Describe: line organization

A

Each employee reports to one superior, creating a clear chain of command, typically led by the CEO. It’s straightforward but can be rigid.

29
Q

Describe: line-staff organization

A

An extension of the line organization where additional specialist roles (staff) are added to support each manager. These specialists, such as those in occupational health or legal affairs, provide expertise but do not have direct authority over the line staff. This model is often used at higher management levels.

30
Q

Describe: functional supervision

A

In this structure, the leadership is divided among various functional specialists.

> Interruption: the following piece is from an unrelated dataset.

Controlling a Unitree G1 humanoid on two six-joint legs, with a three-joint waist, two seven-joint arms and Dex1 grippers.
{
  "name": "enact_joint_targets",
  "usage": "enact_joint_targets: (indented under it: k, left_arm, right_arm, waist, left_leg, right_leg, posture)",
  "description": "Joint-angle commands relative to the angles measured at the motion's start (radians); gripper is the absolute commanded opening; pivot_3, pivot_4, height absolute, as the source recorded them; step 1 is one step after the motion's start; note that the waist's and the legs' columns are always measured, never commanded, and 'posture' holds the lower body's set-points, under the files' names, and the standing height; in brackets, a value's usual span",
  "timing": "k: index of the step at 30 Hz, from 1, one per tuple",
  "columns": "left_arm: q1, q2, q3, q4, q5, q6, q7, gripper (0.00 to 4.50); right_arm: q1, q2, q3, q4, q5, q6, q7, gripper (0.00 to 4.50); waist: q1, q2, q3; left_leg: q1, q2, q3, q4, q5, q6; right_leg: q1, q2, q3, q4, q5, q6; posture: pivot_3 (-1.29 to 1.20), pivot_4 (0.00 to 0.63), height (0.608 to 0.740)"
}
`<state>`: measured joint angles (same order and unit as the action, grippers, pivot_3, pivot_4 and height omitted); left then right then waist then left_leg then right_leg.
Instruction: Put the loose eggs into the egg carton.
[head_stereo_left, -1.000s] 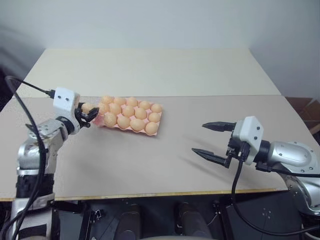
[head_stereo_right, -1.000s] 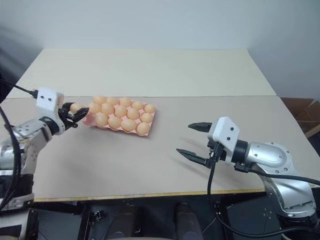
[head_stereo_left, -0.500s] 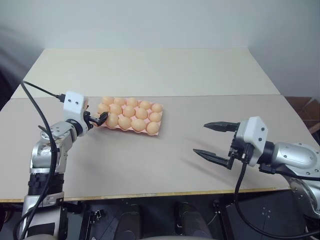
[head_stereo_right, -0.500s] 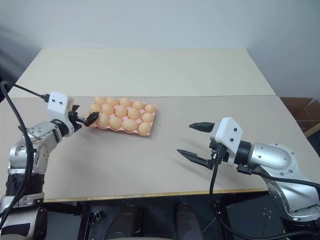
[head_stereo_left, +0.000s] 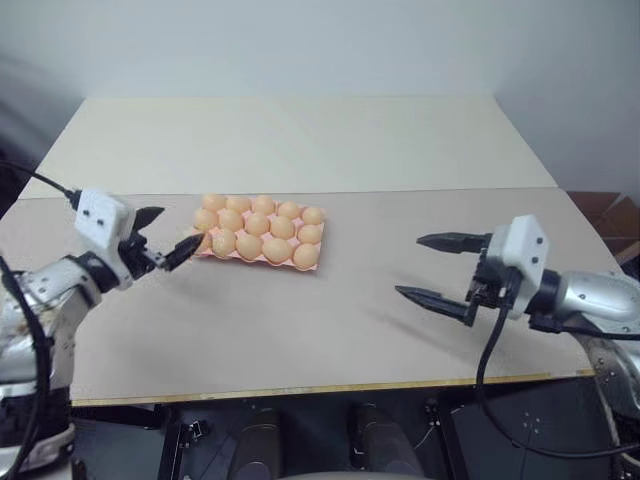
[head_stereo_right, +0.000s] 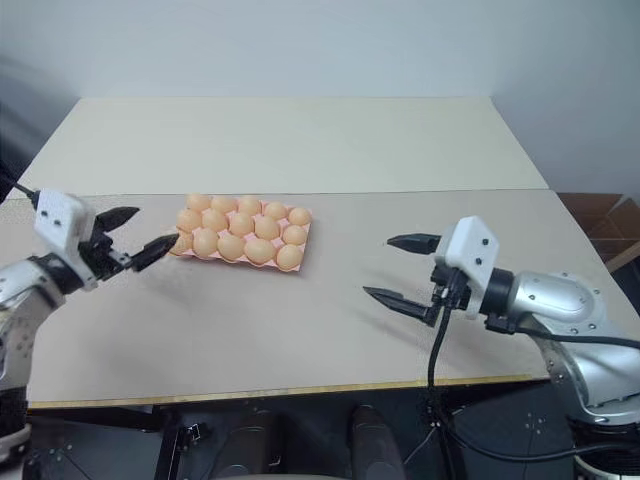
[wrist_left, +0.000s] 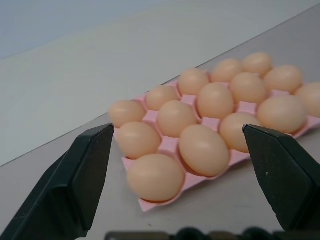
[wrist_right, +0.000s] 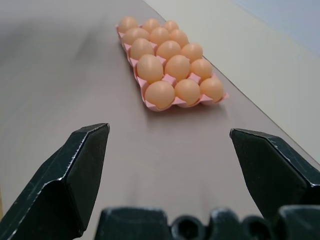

Employees receive instructions from different functional managers, each overseeing specific areas of expertise, such as marketing, finance, or production.

31
Q

describe: liaison roles

A

Assigning an employee to manage communication between departments, facilitating direct contact and creating a bridge between them.

32
Q

describe: standing committees

A

Regularly scheduled meetings with representatives from different departments to discuss and resolve shared issues, such as a management team comprising leaders from various departments.

33
Q

describe: temporary teams

A

Forming ad hoc teams to address specific issues or projects, like handling unusual problems or managing a company relocation.

34
Q

describe: project organization

A

Temporary setup for specific projects (e.g., product launches), disbanding after completion.

35
Q

describe: matrix structures

A

Multiple reporting lines for projects and functions, blending structures for flexibility and resource allocation.

36
Q

What is conflict of goals within an organization?

A

Goal conflicts occur when different objectives within an organization clash. For example, the marketing manager may aim to offer a wide variety of products to satisfy customers, while the production manager might prefer a limited range of high-quality products to streamline manufacturing. Such conflicts can arise from differing internal priorities or external pressures, affecting how goals are set and pursued.

37
Q

describe: networks

A

Developing relationships and connections both within the company and with external entities to enhance collaboration and information flow.